In the days before the public forums of Facebook, twitter, and email petitions, the fine citizens and everyday wackos of this city had to get out the quill, ballpoint and typewriter and rant on paper in quiet seclusion. (Some drama queens even sent telegrams.) The letters chronicle issues real, imagined, laughable, or foreboding, from dead horses in the streets to lost dry cleaning, police brutality to matrimonial inquiries. Each missive is reproduced as full-sized facsimile — you can see the the uneven swells of ink and grain of the paper—with some tiny, quiet transcription text. Beautiful.

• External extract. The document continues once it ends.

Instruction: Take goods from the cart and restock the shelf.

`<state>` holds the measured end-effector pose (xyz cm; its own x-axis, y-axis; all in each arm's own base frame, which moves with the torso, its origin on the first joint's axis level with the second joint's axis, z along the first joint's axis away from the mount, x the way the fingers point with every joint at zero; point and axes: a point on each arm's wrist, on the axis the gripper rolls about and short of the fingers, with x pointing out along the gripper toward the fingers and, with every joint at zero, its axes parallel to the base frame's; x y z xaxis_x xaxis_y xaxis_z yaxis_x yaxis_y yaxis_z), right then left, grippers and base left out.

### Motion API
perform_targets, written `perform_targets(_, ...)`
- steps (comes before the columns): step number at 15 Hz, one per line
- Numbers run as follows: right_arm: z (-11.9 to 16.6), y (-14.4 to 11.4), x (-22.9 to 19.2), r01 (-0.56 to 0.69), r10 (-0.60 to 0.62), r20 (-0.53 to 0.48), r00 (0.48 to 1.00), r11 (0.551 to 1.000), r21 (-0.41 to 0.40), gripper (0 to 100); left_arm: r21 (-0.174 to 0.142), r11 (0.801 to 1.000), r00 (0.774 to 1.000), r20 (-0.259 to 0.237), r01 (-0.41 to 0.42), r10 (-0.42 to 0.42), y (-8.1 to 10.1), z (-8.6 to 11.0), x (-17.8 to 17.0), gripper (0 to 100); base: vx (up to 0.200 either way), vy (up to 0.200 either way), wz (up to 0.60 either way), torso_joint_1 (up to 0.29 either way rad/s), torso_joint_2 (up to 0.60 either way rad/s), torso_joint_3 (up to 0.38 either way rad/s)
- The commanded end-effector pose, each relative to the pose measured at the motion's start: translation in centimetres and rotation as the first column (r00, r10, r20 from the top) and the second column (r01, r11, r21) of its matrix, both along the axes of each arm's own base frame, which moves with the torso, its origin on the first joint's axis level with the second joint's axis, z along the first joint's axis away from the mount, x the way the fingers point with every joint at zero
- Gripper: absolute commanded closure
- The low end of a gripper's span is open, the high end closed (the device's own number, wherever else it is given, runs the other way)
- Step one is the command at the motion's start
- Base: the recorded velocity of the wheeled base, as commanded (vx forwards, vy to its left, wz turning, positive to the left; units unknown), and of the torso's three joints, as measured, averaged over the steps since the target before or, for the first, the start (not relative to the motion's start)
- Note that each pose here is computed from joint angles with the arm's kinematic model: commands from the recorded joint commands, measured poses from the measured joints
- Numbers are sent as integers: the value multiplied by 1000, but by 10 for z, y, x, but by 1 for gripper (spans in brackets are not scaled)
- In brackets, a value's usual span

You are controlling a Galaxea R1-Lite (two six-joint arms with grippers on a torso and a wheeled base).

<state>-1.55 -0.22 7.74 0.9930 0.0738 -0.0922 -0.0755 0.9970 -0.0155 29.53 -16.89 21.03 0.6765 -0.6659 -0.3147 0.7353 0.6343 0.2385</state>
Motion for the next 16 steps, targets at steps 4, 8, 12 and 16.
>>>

What a great idea for a book
; so how in the world did someone agree to publish something like this? The key thing appears to be that Museum of Complaint was conceived as an "art project" rather than quirky non-fiction book. And Bakkom seems to be adept at getting artist's grants. He likely had to wade through each mayor's term archives looking for the letters: I'm envisioning far-flung boxes exhaling dust, all sorts of unfamiliar feathery paper weights and cottony textures, perhaps an antiquated paper fastener, crinkley onion skin documents unfolded for the first time in a century. That's purely conjectural archival porn, however, because the book's missing a proper essay or even some anecdotal tidbits. (
And I find the author's statement very unsatisfying). Set the scene, tell me how we got here and how difficult it was to put this together. Perhaps I'm jealous because this is, to me, an ideal project: excavating obscure bits of historical material culture and giving them renewed life and relevance.